Task instructions - For each line below that holds "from", return the line as it stands.

Stored data -
==========
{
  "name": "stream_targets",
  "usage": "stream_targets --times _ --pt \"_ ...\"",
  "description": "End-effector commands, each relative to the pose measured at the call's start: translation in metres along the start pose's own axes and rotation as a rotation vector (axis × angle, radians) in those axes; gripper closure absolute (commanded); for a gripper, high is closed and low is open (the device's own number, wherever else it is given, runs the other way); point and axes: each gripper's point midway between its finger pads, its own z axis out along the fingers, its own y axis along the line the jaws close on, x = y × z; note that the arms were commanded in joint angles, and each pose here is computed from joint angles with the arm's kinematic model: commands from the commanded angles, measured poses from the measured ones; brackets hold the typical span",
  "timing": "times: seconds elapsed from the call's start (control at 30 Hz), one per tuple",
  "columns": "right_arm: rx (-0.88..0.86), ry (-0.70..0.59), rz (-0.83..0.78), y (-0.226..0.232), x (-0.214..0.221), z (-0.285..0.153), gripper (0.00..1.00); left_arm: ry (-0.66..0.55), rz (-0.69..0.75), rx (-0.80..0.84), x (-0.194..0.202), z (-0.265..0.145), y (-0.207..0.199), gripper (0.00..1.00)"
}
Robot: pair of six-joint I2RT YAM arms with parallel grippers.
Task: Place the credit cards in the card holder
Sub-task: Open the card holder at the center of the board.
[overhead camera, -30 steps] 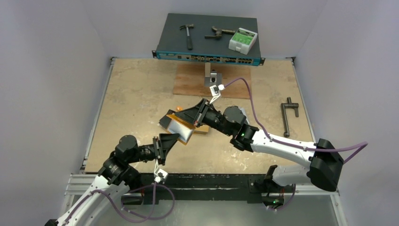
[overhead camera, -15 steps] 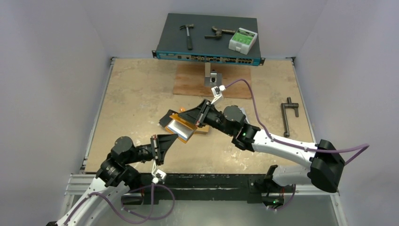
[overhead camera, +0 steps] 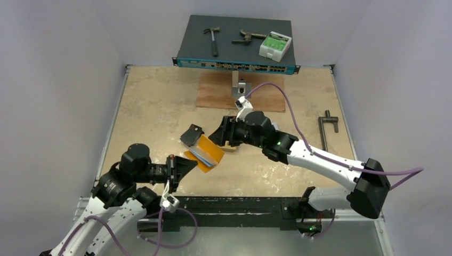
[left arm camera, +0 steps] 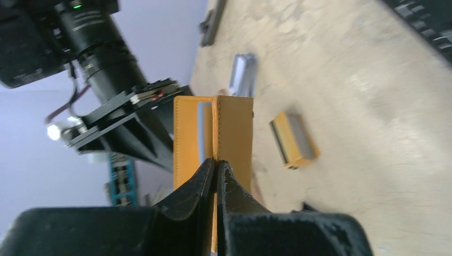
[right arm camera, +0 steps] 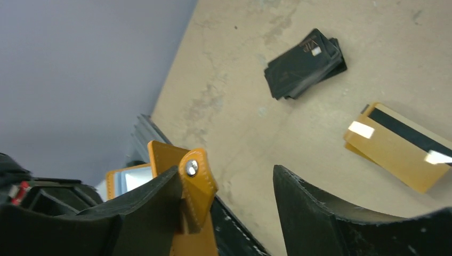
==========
Solution to this task -
  "description": "End-effector commands, each relative to the pose measured at the call's start: translation in metres along the start pose's own axes and rotation as a rotation vector (axis × angle, radians) in those axes; gripper closure absolute (commanded); for a gripper, high is closed and low is open (the device's own number, wherever else it is given, runs the other way); point and axes: each gripper's point midway between its finger pads, its own z axis out along the fingers, its own y axis along the line the jaws close on, x = y × z; note that the arms were commanded in joint angles, and each pose here is computed from joint angles with the arm's kinematic model: commands from the commanded angles, measured poses from the measured ones; brackets hold the typical span",
  "timing": "times: seconds elapsed from the call's start (control at 30 Hz), one per tuple",

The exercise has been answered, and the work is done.